= Making Connections Survey =

The Making Connections Survey is a neighborhood-based, longitudinal and cross-sectional survey funded by the Annie E. Casey Foundation. It serves as an evaluation of a larger initiative supported by the foundation and was designed to collect data measuring how neighborhood change affects the well-being of children. The Making Connections Survey was conducted by National Opinion Research Center at the University of Chicago between 2002 and 2011 with residents in ten low-income communities across the United States. The final survey dataset includes responses from roughly 28,000 interviews at three points in time.

==The Making Connections Initiative==
In 1999, the Annie E. Casey Foundation launched the 10-year Making Connections Initiative is a collaboration of local organizations and residents that seeks to improve outcomes for disadvantaged children by strengthening their families, improving their neighborhoods, and raising the quality of local services. The initiative was founded on three propositions:

- Neighborhood features related to social, political, and economic networks impact family well-being.
- Coordinated action can, over time, change the character of neighborhoods in ways that are beneficial to children
- Data are essential to planning, promoting, and conducting community interventions.

In the selected sites, the Annie E. Casey Foundation activities were centered on achieving three key benchmarks for children and families:

1. More families have increased earnings and income,
2. More families have increased levels of assets, and
3. More young children are healthy and prepared to succeed in school.

In order to reach these goals, Annie E. Casey Foundation endorsed a “two-generation approach” to combating poverty and creating opportunities for families.
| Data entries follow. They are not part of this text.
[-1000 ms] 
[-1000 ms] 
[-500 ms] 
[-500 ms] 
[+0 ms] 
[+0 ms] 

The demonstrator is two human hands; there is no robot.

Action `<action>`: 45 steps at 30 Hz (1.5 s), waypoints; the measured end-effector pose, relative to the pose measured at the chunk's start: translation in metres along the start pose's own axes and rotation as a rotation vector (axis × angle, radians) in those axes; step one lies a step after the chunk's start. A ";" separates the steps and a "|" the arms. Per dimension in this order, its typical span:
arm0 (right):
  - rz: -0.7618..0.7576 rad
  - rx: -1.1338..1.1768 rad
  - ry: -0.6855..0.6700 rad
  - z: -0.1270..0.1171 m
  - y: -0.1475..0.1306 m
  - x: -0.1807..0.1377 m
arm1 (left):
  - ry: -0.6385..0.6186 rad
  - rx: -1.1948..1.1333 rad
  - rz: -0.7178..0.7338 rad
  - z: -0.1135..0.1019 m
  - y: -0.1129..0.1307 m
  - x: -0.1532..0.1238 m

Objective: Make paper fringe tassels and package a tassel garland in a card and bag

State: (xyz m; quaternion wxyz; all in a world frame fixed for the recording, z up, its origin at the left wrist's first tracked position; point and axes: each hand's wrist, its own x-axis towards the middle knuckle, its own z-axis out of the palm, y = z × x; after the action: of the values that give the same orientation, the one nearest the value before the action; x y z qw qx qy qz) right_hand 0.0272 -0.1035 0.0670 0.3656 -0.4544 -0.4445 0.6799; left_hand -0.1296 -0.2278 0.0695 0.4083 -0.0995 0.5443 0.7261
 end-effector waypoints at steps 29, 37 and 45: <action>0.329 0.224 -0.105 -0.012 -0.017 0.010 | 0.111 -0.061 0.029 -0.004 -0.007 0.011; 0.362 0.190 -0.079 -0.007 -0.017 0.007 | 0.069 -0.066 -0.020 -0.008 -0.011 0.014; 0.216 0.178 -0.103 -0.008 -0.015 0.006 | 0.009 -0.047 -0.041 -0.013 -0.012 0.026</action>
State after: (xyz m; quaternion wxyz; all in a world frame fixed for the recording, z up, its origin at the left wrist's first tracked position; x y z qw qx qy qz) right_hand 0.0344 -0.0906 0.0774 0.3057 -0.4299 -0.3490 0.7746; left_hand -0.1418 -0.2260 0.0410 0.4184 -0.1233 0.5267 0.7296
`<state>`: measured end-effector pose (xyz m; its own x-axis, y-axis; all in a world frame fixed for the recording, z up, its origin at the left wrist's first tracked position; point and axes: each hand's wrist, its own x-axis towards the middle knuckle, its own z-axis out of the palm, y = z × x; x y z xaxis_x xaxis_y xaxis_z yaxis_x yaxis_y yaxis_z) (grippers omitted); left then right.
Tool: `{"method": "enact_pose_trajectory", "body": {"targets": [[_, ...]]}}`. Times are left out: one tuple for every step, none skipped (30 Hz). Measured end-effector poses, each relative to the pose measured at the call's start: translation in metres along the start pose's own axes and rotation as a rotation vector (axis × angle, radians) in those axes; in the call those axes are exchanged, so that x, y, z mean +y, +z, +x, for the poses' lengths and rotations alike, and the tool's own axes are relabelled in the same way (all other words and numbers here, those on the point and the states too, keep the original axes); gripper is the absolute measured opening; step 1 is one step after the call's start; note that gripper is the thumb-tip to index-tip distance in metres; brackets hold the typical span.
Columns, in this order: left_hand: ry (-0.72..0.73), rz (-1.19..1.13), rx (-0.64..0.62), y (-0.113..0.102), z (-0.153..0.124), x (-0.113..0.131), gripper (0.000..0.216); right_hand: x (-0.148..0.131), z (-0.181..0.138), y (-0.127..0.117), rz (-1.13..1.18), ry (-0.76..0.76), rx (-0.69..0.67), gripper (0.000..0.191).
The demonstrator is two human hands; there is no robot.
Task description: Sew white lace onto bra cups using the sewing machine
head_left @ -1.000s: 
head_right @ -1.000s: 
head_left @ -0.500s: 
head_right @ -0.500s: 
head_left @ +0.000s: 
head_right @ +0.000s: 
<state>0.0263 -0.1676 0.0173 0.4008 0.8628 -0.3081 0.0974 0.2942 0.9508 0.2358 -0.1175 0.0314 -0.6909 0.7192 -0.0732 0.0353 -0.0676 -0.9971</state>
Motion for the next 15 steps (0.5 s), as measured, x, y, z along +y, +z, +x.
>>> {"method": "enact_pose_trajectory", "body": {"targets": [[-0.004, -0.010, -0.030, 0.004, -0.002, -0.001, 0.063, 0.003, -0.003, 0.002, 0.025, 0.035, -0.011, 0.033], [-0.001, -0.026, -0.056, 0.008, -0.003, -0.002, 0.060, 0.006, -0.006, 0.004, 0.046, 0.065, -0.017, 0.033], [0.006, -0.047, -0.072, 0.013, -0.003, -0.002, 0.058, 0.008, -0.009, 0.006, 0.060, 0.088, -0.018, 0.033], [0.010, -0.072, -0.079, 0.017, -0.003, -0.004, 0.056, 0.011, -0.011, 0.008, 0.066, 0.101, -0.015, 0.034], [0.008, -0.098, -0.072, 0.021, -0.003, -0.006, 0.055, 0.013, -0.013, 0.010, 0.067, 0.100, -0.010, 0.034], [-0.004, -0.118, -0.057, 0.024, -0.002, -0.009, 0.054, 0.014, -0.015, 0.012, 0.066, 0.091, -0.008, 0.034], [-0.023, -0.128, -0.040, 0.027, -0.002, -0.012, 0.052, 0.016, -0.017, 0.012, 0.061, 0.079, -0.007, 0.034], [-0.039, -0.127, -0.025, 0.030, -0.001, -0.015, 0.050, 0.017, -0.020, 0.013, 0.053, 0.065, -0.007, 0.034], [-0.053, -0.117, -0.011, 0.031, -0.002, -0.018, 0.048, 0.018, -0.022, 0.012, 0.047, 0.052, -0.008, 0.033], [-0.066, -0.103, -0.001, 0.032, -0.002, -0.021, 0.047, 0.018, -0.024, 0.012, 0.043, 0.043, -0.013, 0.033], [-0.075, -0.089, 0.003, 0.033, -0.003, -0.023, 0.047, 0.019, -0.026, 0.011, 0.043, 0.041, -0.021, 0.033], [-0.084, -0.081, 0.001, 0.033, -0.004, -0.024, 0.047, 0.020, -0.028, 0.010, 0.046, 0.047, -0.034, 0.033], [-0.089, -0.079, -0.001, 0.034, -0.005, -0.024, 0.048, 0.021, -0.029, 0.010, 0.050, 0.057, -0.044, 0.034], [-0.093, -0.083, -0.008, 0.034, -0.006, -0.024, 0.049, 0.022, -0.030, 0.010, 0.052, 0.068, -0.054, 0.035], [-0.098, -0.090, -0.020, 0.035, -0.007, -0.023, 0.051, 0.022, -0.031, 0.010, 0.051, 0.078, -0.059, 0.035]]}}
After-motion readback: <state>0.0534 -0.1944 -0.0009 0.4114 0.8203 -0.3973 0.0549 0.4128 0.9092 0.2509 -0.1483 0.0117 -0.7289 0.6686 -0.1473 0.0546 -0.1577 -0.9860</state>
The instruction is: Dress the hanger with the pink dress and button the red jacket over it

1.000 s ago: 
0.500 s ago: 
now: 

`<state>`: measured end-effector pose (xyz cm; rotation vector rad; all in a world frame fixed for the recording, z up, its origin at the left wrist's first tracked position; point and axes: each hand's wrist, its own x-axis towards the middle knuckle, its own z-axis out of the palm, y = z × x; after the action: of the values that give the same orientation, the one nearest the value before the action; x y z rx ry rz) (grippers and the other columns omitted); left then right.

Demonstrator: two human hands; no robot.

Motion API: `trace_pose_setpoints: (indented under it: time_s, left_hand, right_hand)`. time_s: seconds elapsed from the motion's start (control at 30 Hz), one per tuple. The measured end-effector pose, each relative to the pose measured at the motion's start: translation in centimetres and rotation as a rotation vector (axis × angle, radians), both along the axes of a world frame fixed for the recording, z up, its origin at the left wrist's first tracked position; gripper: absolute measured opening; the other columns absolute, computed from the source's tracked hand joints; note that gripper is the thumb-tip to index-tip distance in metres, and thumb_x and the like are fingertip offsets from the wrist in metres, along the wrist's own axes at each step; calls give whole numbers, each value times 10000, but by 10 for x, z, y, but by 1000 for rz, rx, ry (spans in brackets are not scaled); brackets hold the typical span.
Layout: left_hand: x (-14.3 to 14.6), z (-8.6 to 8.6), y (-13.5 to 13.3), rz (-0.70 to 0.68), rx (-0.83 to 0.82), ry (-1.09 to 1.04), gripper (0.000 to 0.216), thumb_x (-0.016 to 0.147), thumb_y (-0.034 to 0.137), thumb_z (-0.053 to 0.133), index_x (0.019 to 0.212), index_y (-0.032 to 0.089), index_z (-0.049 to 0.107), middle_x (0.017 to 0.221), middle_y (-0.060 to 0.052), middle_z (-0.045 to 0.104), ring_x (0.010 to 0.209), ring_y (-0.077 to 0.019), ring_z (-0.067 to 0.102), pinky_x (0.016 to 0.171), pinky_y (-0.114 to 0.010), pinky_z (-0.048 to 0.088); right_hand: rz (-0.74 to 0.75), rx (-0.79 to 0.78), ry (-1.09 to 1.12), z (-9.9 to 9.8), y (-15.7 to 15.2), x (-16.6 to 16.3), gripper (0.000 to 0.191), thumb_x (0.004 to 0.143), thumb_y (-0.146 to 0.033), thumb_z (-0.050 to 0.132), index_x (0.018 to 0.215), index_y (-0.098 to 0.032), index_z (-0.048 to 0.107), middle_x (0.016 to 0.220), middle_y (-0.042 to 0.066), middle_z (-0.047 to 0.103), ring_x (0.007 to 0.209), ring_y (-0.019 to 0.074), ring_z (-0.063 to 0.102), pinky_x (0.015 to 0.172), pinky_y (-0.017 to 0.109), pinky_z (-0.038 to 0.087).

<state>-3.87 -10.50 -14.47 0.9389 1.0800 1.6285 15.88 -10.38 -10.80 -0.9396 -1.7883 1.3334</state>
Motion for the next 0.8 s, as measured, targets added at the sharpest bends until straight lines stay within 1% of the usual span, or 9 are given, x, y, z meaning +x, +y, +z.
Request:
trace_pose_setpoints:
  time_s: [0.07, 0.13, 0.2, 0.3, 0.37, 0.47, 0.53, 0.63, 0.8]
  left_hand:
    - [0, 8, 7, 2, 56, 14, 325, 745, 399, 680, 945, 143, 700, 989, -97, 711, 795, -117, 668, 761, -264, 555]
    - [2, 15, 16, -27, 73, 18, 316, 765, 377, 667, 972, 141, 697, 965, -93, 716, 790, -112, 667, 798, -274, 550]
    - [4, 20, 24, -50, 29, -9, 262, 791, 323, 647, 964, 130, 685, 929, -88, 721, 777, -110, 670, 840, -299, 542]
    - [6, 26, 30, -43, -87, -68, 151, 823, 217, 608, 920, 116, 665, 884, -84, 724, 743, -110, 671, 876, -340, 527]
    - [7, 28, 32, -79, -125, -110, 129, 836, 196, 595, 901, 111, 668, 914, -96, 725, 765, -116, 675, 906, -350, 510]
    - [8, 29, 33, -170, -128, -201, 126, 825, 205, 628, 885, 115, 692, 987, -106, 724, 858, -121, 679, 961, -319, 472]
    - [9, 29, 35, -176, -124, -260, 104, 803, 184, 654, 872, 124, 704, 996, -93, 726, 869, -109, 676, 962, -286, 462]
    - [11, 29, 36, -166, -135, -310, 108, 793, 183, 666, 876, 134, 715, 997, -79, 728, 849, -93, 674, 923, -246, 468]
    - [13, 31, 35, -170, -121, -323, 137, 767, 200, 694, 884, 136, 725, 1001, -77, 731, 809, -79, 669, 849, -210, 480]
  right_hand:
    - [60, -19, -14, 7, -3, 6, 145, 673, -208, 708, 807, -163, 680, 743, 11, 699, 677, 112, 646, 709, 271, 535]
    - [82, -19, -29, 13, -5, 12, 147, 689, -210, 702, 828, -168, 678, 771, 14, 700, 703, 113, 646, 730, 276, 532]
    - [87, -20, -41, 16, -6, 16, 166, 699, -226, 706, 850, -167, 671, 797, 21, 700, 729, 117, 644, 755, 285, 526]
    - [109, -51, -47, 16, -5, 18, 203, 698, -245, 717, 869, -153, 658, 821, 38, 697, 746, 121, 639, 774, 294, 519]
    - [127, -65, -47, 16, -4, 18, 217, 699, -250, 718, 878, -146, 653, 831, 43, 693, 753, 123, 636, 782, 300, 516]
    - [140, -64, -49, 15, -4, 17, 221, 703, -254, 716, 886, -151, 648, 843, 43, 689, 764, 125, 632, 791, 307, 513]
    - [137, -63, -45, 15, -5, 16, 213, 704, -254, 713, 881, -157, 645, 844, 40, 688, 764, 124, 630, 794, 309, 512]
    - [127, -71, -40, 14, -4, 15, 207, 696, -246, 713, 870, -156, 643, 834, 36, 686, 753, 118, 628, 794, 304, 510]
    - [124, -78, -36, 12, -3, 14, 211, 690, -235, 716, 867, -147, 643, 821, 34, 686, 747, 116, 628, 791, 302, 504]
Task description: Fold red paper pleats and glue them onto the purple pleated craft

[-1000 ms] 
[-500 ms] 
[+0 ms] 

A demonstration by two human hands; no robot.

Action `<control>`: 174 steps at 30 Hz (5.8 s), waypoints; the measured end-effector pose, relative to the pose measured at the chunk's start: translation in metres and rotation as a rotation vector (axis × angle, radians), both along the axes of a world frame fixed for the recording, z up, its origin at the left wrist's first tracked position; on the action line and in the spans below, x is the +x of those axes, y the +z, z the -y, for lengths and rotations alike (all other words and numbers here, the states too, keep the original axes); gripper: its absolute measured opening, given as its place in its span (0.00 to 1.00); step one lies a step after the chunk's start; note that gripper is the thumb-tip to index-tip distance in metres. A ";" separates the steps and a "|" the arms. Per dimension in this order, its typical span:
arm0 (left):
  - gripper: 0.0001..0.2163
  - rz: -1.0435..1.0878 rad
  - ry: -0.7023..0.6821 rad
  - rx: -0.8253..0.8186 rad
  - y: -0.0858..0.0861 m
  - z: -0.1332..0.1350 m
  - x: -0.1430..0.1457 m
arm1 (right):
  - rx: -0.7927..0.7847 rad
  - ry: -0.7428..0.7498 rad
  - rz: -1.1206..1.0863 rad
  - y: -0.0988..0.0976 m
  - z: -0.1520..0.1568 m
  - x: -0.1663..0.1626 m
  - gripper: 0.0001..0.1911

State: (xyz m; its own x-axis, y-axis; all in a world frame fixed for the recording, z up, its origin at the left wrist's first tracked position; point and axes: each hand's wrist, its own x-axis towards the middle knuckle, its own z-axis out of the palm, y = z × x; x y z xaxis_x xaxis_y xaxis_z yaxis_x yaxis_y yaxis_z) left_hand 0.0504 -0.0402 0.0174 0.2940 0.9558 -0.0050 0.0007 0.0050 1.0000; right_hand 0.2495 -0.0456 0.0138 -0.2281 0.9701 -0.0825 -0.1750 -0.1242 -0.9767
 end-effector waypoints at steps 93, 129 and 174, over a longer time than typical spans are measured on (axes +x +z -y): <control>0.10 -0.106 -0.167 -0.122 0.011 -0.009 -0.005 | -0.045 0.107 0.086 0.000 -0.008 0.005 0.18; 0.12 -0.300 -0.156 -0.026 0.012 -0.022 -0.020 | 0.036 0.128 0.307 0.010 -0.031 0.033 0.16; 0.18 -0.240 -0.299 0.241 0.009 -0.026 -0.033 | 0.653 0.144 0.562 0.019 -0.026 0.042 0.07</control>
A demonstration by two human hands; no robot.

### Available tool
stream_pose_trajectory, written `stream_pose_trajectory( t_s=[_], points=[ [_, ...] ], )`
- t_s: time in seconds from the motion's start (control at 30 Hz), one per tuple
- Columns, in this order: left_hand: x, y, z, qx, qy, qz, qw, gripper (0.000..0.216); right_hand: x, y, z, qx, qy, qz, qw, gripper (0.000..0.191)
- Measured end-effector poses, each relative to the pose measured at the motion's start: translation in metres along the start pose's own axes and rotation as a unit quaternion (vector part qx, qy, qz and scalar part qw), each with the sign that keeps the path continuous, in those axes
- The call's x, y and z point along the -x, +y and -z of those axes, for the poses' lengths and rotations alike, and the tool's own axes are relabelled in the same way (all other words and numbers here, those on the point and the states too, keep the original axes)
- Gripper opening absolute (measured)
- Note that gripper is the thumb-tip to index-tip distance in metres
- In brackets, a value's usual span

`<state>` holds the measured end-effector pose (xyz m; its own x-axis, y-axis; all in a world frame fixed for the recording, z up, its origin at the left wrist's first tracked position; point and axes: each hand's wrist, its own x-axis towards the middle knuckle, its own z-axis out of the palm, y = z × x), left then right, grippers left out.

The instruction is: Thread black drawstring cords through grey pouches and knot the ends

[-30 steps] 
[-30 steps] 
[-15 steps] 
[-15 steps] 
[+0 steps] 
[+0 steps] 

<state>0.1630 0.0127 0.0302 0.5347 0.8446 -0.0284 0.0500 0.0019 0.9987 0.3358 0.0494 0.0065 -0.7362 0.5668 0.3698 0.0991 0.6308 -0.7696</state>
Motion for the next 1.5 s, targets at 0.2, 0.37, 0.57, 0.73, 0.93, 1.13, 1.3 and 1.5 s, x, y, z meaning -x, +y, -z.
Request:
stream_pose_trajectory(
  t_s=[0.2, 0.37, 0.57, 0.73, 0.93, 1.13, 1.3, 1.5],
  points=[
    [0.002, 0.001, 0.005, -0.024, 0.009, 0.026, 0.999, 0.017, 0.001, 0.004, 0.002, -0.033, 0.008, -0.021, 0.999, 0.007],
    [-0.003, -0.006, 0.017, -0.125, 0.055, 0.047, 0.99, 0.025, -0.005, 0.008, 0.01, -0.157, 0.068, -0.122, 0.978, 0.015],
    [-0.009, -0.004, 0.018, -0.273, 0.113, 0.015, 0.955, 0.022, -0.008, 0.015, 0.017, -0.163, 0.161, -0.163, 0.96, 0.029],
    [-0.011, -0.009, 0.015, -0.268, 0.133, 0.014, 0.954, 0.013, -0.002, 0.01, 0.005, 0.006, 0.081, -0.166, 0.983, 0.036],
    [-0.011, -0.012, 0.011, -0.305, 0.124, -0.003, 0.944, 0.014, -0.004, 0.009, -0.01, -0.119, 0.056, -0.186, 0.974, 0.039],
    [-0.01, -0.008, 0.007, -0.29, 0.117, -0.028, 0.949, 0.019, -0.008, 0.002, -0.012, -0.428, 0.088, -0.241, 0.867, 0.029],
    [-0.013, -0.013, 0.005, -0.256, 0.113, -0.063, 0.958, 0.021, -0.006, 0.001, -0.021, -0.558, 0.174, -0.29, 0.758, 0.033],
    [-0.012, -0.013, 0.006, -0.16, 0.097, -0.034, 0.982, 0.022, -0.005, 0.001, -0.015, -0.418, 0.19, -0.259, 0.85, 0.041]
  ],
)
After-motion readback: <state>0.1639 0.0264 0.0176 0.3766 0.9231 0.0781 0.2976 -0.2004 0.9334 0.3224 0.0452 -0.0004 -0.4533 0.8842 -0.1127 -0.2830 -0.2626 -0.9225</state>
This approach aims to promote family economic success and ensure that children get a “good start” in life by succeeding in early grades of school and reading proficiently by the end of third grade.

In February 2011, Sheryl Edelen, a reporter for the Louisville Courier Journal, said the program aims "to help low-income parents and their children improve their lives by plugging them into a network of 3,600 peers, churches, schools, organizations and agencies that can help them find better jobs, better manage and save money, and use reliable services close to home, such as child care."

==The Making Connections Survey==
In 2001, the Annie E. Casey Foundation commissioned the National Opinion Research Center to plan and execute a large-scale, longitudinal neighborhood-based survey. Participants were sampled from the following cities: Denver, CO; Des Moines, IA; Indianapolis, IN; Hartford, CT; Louisville, KY; Milwaukee, WI; Oakland, CA; Providence, RI; San Antonio, TX; and White Center (near Seattle), WA.

To evaluate the Making Connections Initiative, the survey measured the effects of various neighborhood interventions over time in relation to a baseline study conducted early in 2002–2004. By determining if measurable progress in factors like safety, health care, and childcare is being made in the study communities, the Annie E. Casey Foundation hopes that communities will be able to use the data to achieve grassroots improvement in the future. Data was collected on the following topics: residential mobility, neighborhood change, child welfare, social networks, civic engagement, income, assets, savings, employment, and local interests, as well as household demographics.

The project was unique in that not only were the residents of the Making Connections neighborhoods respondents, but they were also research partners. Residents were involved in data review, and they were able to take part in the decision-making process regarding what issues the community should focus on.

==Findings from the Making Connections Survey==
Results from the Making Connections Survey allow social scientists, community activists, and other researchers to examine household characteristics like race, employment, income, and residential stability in the context of greater neighborhood-level trends. The survey results are available to approved researchers through the National Opinion Research Center's data enclave. The application process is outlined here.

Examples of empirical findings from research using the Making Connections Survey data:

- Based on digitized images from resident-drawn maps, Coulton et al. (2011) find that “even among residents living in close proximity to one another, there were a number of divergent opinions about neighborhood names, sizes, and boundaries.”
- Hendy and Kingsley (2009) analyzed the trends and conditions which took place over time in the metropolitan and county areas surrounding the surveyed neighborhoods. Their findings include: an increase in minorities, different employment trends between the metropolitan areas, decrease in social distress indicators, and housing markets which reflect national trends.
- Kingsley and Hayes (2010) found two significant differences between 2002/3 and 2008/9 in the ethnic composition of the neighborhoods in five sites, "a decline for whites (from 44% to 39%) and an increase for Hispanics (from 31% to 36%).
- Kingsley and Hayes (2010) also found that "[s]ubstantial numbers of Making Connections families with children both receive and give help from or to family or friends. Whether the help is financial or not, they are more likely to give it than receive it."